Entries taken from a collection
Content starts
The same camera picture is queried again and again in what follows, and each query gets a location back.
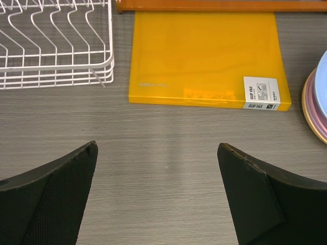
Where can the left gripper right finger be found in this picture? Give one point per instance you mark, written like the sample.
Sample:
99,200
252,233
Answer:
270,205

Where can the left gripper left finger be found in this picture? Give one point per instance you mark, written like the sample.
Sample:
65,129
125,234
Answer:
46,205

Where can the purple plate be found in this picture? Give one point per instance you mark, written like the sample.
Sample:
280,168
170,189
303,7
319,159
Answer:
319,120

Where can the orange tan plate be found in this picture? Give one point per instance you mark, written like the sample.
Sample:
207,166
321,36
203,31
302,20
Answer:
307,114

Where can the pink plate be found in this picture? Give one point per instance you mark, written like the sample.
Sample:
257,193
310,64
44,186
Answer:
312,99

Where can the blue plate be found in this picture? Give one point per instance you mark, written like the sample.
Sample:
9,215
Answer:
320,84

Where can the orange wooden shelf rack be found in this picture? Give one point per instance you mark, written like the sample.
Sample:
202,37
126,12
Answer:
223,6

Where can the yellow clip file folder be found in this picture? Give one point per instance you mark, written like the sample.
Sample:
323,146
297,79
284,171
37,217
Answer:
226,60

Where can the white wire dish rack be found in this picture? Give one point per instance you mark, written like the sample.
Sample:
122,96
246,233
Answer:
56,44

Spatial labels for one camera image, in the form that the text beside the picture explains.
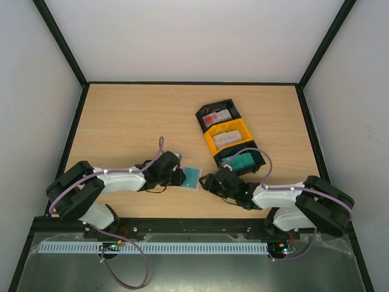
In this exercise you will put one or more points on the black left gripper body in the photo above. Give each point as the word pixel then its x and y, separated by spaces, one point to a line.
pixel 165 180

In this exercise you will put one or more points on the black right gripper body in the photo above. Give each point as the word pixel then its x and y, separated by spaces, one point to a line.
pixel 213 183

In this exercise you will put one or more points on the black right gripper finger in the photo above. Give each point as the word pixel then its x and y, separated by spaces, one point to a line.
pixel 207 184
pixel 207 178

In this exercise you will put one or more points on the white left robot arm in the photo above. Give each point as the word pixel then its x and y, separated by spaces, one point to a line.
pixel 73 195

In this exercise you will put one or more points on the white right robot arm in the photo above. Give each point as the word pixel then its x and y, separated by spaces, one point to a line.
pixel 313 203

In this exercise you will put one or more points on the teal card stack in bin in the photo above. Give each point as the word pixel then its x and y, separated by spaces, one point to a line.
pixel 240 163

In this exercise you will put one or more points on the black bin with teal cards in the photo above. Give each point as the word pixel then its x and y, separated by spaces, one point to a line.
pixel 241 148

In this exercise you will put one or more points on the pink patterned white card stack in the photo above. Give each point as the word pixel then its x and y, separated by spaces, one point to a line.
pixel 227 138

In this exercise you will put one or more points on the red patterned white card stack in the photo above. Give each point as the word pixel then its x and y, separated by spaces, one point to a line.
pixel 217 117

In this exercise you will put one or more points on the black bin with red cards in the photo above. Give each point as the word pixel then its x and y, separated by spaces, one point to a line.
pixel 215 107

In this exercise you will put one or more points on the yellow middle bin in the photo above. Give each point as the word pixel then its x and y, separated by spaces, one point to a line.
pixel 237 124

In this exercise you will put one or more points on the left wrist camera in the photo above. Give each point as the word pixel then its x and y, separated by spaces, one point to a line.
pixel 179 156

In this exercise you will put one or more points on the white slotted cable duct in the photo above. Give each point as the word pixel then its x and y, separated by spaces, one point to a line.
pixel 153 248

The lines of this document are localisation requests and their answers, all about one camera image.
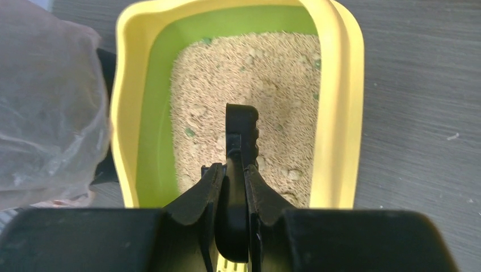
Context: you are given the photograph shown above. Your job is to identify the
Content ends
> [Assignment]
Using only the data above, copy out the lines that include the word "orange".

> [The answer]
Where can the orange tan plate be found in this picture? Give one point per instance you mark, written like the sample.
Where can the orange wooden shelf rack be found in this picture? Give one point per instance you mark, written like the sample.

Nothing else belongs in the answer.